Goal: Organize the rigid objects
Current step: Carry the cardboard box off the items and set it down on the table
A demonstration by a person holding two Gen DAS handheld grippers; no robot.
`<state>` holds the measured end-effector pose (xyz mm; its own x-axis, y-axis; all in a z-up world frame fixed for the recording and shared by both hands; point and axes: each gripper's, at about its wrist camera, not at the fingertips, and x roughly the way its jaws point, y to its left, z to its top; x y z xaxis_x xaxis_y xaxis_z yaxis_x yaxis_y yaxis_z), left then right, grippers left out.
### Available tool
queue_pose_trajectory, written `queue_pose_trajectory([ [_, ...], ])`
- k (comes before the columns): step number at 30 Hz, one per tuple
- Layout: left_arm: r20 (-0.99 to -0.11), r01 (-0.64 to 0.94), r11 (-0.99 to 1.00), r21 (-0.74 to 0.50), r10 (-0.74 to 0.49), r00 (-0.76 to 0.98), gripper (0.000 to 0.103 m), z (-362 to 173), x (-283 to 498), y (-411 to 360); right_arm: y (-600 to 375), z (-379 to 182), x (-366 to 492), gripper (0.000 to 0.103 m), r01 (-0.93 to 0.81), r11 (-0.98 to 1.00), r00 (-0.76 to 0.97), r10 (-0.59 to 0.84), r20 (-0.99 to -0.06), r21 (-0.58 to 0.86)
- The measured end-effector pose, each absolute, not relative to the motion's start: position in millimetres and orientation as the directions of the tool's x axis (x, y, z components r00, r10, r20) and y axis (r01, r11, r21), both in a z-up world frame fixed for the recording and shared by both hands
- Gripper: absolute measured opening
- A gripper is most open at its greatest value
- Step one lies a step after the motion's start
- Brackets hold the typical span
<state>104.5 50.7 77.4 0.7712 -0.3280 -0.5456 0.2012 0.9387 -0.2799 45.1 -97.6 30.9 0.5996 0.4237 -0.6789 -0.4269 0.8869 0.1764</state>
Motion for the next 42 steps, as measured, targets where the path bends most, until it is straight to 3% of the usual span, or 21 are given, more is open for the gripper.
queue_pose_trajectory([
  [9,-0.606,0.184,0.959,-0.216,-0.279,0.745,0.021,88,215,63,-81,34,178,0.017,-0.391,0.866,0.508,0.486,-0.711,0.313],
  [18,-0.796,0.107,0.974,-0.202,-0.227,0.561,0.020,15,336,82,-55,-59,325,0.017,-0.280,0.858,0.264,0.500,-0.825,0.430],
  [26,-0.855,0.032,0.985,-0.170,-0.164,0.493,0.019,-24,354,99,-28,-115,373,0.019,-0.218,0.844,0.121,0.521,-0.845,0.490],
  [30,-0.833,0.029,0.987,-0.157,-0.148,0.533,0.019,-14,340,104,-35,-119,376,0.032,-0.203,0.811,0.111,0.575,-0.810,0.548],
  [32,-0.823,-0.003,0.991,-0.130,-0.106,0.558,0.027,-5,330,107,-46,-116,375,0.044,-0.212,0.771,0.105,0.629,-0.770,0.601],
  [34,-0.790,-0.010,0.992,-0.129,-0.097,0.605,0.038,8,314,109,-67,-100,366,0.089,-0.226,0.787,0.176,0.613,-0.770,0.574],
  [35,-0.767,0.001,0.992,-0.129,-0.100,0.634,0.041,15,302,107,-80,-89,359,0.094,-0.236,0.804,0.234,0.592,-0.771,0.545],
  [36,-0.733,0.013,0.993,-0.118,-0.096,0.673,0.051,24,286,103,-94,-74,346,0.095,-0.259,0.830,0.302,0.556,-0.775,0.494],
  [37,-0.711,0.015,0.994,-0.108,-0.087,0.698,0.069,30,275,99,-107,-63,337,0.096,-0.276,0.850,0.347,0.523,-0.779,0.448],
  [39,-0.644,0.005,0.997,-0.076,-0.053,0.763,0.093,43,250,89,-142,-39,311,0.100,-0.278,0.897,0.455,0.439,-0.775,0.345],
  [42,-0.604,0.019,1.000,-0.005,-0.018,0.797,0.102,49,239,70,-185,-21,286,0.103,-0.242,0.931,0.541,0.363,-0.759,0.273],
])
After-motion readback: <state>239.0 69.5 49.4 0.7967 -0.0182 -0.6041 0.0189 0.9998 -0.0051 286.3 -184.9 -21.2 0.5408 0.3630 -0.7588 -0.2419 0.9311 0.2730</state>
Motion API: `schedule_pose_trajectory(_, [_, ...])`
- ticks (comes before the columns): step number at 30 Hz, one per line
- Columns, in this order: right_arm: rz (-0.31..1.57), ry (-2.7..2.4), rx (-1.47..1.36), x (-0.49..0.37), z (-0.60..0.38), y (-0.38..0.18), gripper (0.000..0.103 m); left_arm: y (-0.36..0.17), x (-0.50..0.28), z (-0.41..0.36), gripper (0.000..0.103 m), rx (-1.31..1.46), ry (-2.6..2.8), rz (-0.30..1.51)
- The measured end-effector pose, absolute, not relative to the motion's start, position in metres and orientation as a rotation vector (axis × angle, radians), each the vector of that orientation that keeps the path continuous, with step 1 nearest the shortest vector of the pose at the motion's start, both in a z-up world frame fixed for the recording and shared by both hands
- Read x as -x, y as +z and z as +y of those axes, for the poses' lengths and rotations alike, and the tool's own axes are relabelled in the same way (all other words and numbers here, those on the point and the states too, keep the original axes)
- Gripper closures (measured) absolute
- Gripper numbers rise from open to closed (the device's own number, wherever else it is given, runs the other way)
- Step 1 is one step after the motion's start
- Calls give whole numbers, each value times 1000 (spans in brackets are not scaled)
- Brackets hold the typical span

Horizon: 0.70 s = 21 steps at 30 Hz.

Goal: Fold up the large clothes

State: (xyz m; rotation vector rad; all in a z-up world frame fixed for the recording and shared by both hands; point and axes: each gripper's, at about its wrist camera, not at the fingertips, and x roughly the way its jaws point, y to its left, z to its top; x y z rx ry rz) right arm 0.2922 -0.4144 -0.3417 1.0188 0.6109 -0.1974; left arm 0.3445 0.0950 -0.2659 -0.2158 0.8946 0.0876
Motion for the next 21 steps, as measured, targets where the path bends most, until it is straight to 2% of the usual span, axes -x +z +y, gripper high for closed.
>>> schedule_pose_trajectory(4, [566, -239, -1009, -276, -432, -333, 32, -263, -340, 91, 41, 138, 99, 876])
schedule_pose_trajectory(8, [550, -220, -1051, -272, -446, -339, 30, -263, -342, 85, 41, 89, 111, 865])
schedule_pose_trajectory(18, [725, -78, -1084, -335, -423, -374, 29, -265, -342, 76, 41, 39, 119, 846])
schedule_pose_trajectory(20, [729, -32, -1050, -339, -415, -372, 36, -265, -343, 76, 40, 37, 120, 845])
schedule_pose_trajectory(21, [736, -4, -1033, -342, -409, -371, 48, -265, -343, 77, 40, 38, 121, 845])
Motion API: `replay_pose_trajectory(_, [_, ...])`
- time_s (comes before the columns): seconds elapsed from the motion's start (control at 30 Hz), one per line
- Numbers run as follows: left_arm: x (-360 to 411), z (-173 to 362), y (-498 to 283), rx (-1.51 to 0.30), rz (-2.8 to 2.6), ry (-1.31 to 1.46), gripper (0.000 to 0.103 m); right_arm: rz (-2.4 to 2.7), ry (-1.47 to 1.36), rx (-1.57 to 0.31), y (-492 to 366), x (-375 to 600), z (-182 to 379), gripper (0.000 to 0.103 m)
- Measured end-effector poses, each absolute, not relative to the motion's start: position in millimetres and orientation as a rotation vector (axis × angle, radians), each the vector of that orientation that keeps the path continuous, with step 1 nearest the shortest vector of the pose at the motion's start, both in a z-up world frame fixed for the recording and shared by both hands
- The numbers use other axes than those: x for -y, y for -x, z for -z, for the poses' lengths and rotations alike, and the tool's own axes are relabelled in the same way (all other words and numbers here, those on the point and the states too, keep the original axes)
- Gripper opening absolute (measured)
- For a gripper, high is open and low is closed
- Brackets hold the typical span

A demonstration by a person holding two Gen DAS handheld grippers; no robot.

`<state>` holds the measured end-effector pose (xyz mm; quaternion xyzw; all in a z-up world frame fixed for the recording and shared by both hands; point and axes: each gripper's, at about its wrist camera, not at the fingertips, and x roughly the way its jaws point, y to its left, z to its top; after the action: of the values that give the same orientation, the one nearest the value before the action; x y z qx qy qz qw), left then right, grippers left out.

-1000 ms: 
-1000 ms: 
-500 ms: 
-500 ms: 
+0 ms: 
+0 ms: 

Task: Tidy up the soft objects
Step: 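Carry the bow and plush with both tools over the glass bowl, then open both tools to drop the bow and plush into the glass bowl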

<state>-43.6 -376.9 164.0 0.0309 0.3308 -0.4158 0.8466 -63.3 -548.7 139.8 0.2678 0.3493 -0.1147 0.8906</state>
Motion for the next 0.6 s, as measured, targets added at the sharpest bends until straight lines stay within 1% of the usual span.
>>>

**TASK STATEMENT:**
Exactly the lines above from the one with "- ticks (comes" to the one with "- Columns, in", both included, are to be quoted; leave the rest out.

**RESPONSE AREA:**
- ticks (comes before the columns): step number at 30 Hz, one per line
- Columns, in this order: right_arm: rz (-0.31..1.57), ry (-2.7..2.4), rx (-1.47..1.36), x (-0.49..0.37), z (-0.60..0.38), y (-0.38..0.18), gripper (0.000..0.103 m); left_arm: y (-0.36..0.17), x (-0.50..0.28), z (-0.41..0.36), gripper (0.000..0.103 m), rx (-1.31..1.46), ry (-2.6..2.8), rz (-0.30..1.51)

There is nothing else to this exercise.